Give every entry again, word for word.

[Data to examine]

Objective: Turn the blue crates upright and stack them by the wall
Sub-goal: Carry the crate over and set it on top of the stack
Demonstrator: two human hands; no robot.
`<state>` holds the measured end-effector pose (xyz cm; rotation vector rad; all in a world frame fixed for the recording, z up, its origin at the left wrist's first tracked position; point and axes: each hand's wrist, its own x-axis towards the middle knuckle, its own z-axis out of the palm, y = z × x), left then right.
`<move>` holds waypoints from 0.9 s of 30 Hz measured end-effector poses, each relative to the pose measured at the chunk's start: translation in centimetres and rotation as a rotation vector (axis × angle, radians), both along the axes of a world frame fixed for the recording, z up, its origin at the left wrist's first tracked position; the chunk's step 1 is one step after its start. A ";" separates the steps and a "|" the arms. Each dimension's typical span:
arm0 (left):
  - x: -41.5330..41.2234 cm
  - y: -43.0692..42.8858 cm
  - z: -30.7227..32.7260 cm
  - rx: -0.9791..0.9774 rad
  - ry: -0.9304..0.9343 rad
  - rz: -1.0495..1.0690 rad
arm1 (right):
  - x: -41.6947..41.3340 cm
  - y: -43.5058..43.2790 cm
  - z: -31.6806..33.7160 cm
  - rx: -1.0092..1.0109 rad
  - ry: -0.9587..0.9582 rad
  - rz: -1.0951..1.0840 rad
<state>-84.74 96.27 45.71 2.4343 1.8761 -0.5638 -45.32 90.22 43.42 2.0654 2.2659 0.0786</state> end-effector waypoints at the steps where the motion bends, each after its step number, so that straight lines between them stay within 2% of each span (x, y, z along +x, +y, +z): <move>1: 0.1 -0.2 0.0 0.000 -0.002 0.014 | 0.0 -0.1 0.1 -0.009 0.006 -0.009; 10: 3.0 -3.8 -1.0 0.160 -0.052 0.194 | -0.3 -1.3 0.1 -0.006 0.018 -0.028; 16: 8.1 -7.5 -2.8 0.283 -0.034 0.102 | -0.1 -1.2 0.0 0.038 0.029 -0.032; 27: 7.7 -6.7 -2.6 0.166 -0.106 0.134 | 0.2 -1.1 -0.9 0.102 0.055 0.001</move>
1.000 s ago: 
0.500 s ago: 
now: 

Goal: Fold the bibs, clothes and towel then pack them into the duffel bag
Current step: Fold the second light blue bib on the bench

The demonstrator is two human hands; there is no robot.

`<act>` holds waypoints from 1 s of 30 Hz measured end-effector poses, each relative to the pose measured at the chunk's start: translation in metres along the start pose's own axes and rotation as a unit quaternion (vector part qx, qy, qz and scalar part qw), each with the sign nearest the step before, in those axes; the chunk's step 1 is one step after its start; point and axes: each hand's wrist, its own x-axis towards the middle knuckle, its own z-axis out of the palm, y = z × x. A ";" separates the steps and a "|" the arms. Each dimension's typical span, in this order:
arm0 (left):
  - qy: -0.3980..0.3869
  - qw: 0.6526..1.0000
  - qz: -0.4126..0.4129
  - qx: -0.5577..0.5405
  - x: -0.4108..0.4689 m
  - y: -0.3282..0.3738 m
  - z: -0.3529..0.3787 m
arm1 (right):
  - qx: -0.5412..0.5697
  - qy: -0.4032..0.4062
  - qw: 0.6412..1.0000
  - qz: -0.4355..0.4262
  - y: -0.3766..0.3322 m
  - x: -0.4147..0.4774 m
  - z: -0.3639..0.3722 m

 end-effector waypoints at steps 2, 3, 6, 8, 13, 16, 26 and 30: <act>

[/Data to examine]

### Your solution:
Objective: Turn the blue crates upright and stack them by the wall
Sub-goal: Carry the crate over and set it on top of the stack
Demonstrator: two human hands; no robot.
`<state>` holds the measured end-effector pose (xyz cm; rotation vector rad; all in a world frame fixed for the recording, z up, its origin at the left wrist's first tracked position; point and axes: each hand's wrist, its own x-axis towards the middle knuckle, its own z-axis out of the palm, y = z × x), left then right.
`<move>` holds waypoints from 0.9 s of 30 Hz measured end-effector poses, each relative to the pose measured at the chunk's start: translation in centimetres and rotation as a rotation vector (axis × angle, radians), both along the axes of a world frame fixed for the recording, z up, its origin at the left wrist's first tracked position; the chunk's step 1 is one step after its start. A ";" separates the steps and a "|" the arms. Each dimension's typical span:
arm0 (left):
  - x: -41.5330..41.2234 cm
  - y: -43.0692..42.8858 cm
  - z: -30.7227..32.7260 cm
  - rx: -0.9791..0.9774 rad
  - ry: -0.9304..0.9343 rad
  - rz: -1.0495..1.0690 rad
arm1 (right):
  - x: -41.6947..41.3340 cm
  - y: -43.5058..43.2790 cm
  - z: -31.6806..33.7160 cm
  - rx: -1.0092..1.0109 rad
  - ry: -0.9587..0.9582 rad
  - rz: -1.0951..1.0840 rad
<state>-84.74 96.27 45.71 2.4343 1.8761 -0.5638 -45.32 90.22 43.42 2.0654 2.2659 0.0786</state> end-effector waypoints at the steps where the motion bends, each after its step number, so that straight lines between them stay within 2% of each span (x, y, z along +x, +y, +z): <move>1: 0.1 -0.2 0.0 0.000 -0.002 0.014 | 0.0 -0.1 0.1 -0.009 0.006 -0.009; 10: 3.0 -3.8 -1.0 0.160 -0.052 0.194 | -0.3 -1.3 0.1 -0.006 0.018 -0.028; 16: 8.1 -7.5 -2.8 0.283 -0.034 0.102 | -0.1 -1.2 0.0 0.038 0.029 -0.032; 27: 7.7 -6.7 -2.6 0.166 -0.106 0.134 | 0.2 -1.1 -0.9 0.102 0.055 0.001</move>
1.000 s ago: 
0.500 s ago: 
now: 

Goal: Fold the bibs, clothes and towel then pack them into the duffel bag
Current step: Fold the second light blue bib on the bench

The demonstrator is two human hands; there is no robot.

`<act>` holds waypoints from 1 s of 30 Hz measured end-effector poses, each relative to the pose measured at the chunk's start: translation in metres along the start pose's own axes and rotation as a unit quaternion (vector part qx, qy, qz and scalar part qw), each with the sign nearest the step before, in those axes; the chunk's step 1 is one step after its start; point and axes: each hand's wrist, its own x-axis towards the middle knuckle, its own z-axis out of the palm, y = z × x. A ";" separates the steps and a "|" the arms. Each dimension's typical span, in this order:
arm0 (left):
  - qy: -0.3980..0.3869
  - qw: 0.6526..1.0000
  - qz: -0.4126..0.4129
  - qx: -0.5577..0.5405
  - x: -0.4108..0.4689 m
  - y: -0.3282..0.3738 m
  - z: -0.3529..0.3787 m
arm1 (right):
  - qx: -0.5412..0.5697
  - qy: -0.4032..0.4062
  - qw: 0.6412..1.0000
  - qz: -0.4355..0.4262
  - y: -0.3766..0.3322 m
  - x: -0.4147..0.4774 m
  - z: -0.3639..0.3722 m

 end-effector waypoints at steps 2, 3, 6, 8, 13, 16, 26 and 30: <act>

The output contains nothing further.